The keyboard on my laptop just suddenly stopped working, while I was sitting at my desk playing a video game. It’s an Inspiron 2600, with XP home, and Device Manager says the keyboard is working normall, but none of the keys (including the mouse keys) except the off button works anymore.

I called Dell customer support, and the person who answered made me restart with my ethernet cord disconnected, seemed very suprised that that didn’t work, and then wanted to flash the bios. I don’t know much about computers, but I think that’s a pretty drastic step, so I said I didn’t want to try that. She wouldn’t let me talk to her supervisor. Should I try to bios flash, or is that risky? Could there be something wrong with the physical keyboard (pressing F2 to get into setup doesn’t work).

I’m kind of upset and want to cry because I can’t understand half of what she says, and I want to be a good little liberal, but part of me wants to hang up and talk to another tech. I’m on hold now.

Flashing the bios is likely to require keyboard input to run the flashing utility. If the keyboard is completely not working, how does the tech propose to flash the bios?

-lv

Try turning off your laptop and then physically remove the battery from it. Let it sit for a few minutes to drain off any residual power. Then stick the battery back in and reboot. Sometimes a total power down will reset these types of problems.

I don’t know, as soon as she came back I told her I had to go, and hung up. That would have been an interesting question to ask her though.

I called back and talked to another technician. He said it was probably static build-up. He had me take out the battery, disconnect everything, hold the power button down for 20 seconds, then put everything back and restart. It worked! I’m so happy :slight_smile:

Flashing the BIOS isn’t such a bad idea for a hardware issue.

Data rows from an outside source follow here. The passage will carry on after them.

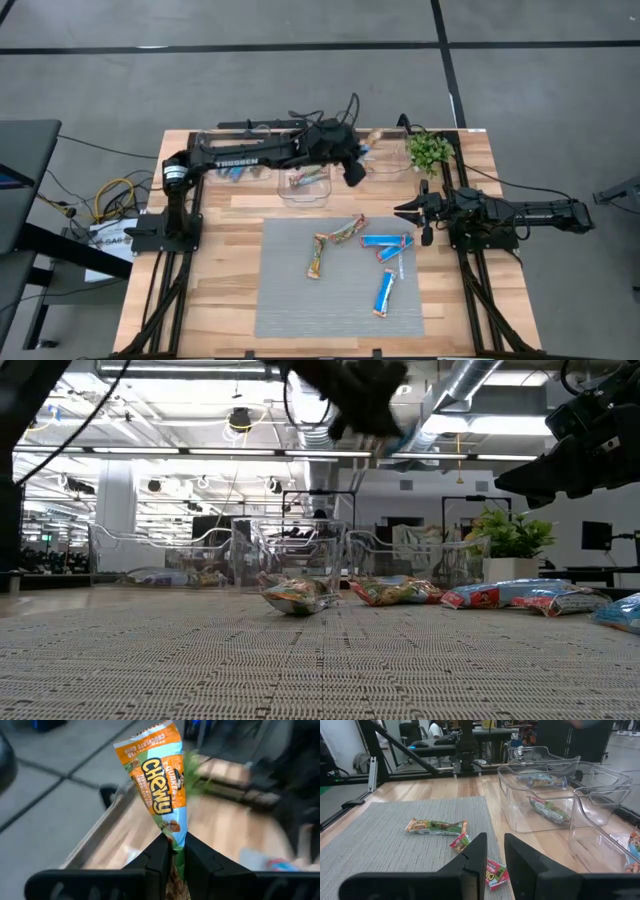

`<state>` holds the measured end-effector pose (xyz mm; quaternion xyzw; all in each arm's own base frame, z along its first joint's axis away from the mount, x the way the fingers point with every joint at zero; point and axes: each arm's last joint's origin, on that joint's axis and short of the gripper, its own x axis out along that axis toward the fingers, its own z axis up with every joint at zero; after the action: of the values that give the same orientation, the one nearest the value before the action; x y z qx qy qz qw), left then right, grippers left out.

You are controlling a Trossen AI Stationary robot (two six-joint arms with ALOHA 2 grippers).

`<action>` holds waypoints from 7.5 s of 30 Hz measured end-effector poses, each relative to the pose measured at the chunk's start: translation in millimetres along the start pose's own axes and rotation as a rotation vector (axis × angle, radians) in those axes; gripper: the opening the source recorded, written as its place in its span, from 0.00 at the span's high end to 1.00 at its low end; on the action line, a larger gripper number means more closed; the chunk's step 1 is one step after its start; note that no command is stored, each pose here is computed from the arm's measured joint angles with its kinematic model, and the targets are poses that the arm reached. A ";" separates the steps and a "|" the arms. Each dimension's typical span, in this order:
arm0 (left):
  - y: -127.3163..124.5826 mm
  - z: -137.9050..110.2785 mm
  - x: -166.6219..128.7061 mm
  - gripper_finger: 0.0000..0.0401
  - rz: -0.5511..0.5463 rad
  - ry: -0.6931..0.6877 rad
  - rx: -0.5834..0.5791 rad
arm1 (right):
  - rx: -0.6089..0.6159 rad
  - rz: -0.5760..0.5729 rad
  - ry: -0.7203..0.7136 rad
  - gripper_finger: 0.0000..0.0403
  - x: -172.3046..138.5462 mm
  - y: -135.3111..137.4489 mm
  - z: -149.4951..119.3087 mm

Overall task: Pick and place Granola Bars by type
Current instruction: Put the yellow granola bar into the right transparent bin

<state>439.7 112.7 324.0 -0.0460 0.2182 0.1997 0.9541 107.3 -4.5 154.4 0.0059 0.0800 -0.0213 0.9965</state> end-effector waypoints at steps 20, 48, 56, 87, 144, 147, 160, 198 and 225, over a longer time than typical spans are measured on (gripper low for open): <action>58.8 -49.4 74.2 0.81 -0.022 0.091 -0.062 | 0.000 0.001 0.006 0.85 0.0 0.1 -0.6; 23.4 -25.9 44.4 0.63 -0.158 0.050 -0.046 | 0.000 0.001 0.008 0.85 0.0 0.1 -0.8; 10.1 -16.0 5.0 0.64 -0.189 0.085 -0.029 | 0.000 0.001 0.008 0.85 0.0 0.1 -0.7; -57.7 -202.5 -188.2 0.64 -0.266 0.316 -0.512 | 0.000 0.002 0.012 0.85 0.0 0.1 -1.2; -159.3 -162.2 -75.0 0.64 0.131 0.738 -0.604 | 0.000 0.001 0.014 0.85 0.0 0.1 -1.3; -155.7 -164.2 -75.6 0.64 0.162 0.768 -0.614 | 0.000 0.001 0.014 0.85 0.0 0.0 -1.3; -165.8 -192.9 -41.7 0.64 0.108 0.843 -0.630 | 0.000 -0.002 0.013 0.85 0.1 0.0 -1.2; -169.4 -187.8 -26.1 0.86 -0.046 0.762 -0.574 | 0.000 0.001 0.013 0.85 0.0 0.1 -1.3; -147.3 -92.6 -49.6 0.85 -0.284 0.262 -0.649 | 0.000 0.001 0.014 0.85 0.0 0.1 -1.3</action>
<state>421.0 -56.4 262.2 -0.4007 0.2552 0.1164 0.8722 107.1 -4.4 153.1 0.0060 0.0869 -0.0208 0.9960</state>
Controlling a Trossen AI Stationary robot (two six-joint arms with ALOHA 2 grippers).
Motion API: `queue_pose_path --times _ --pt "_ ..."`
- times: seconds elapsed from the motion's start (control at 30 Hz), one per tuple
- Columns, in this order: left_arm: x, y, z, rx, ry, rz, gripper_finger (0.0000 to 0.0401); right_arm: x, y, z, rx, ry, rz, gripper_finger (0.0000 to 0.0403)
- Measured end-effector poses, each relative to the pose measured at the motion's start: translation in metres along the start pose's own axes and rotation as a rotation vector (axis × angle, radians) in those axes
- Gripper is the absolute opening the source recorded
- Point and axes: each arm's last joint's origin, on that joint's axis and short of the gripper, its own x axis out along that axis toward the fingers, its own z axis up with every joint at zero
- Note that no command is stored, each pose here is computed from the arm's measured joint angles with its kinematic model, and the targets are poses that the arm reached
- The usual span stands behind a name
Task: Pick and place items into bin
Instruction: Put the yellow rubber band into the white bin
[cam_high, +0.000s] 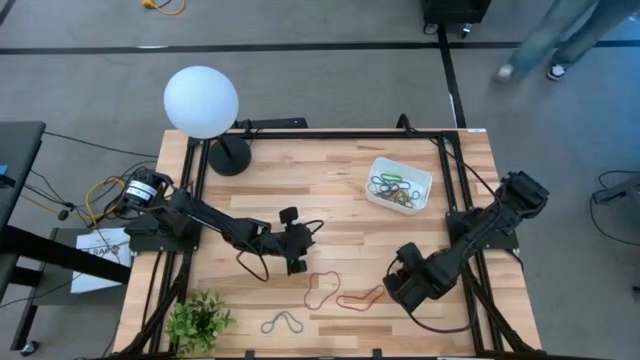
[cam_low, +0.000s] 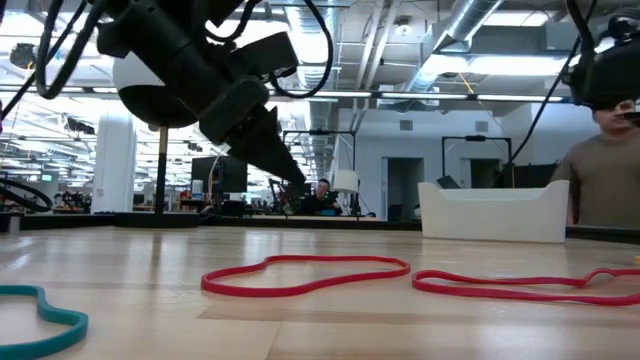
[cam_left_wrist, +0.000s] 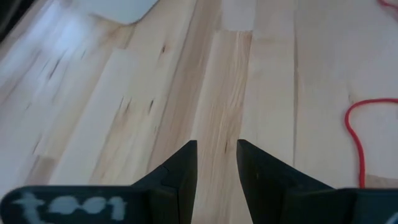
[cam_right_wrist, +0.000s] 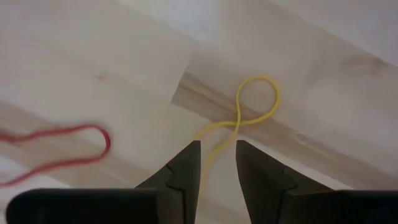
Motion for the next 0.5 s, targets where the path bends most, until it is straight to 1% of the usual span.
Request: queue_pose_path --times 0.33,0.5 --pt "0.003 0.004 0.007 0.043 -0.042 -0.072 0.0103 0.003 0.001 0.008 0.132 -0.006 -0.002 0.0095" --pt "0.003 0.004 0.007 0.072 -0.042 -0.073 0.0103 0.013 -0.008 0.007 0.184 -0.007 -0.045 0.0095"
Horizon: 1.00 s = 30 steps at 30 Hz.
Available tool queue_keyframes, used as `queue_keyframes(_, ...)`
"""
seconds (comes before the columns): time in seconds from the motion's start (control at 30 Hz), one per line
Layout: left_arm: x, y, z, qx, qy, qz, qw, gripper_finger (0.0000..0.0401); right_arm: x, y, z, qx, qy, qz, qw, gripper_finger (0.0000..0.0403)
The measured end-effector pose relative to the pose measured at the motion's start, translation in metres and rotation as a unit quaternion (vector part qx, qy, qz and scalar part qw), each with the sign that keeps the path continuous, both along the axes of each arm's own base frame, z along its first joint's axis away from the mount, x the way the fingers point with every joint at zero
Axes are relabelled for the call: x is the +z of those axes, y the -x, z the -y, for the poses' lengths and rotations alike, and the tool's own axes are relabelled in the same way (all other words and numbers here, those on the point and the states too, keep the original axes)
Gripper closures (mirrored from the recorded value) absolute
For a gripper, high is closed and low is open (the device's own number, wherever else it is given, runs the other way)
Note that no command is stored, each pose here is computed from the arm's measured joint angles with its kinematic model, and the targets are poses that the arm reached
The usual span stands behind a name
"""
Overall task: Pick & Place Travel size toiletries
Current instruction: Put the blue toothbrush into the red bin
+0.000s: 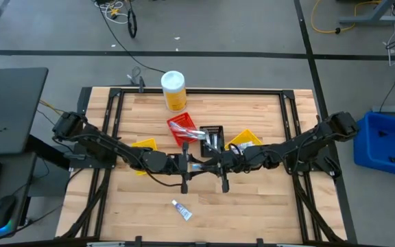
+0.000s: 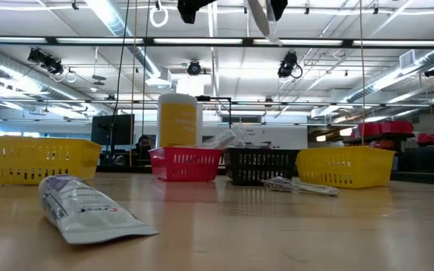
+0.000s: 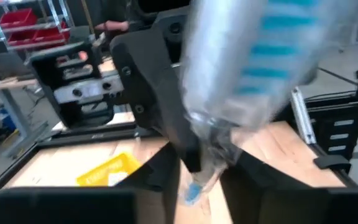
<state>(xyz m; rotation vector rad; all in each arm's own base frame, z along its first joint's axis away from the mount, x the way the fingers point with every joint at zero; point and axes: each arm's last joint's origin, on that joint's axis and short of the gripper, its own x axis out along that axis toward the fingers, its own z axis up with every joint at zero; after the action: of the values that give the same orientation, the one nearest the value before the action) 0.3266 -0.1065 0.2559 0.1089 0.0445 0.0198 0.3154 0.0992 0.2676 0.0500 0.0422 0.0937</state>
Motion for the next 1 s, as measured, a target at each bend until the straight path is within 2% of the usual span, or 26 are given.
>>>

Sadly, it rarely solves the problem. Keyboards die. Connections get loose. I would trust the phone support person, he/she spends their days doing this, and they usually have troubleshooting flow charts supplied by Dell that can direct them towards the solution.

Not letting you talk to her supervisor is utter BS. I believe a customer should always be allowed to talk to a supervisor. I would call back and ask to immediatly be transfered to a supervisor, that just seems wrong.

Dell customer support is in Bangalore, India. I have found their English skills to be occaisionly wanting, requiring me to clarify things ad nasium. Be sure they understand your problem fully.

Whiskey, that’s exactly what worked, wish I had seen your post before calling back :slight_smile:

Weee!

Okay, so ignore my previous post. Glad you could solve the problem.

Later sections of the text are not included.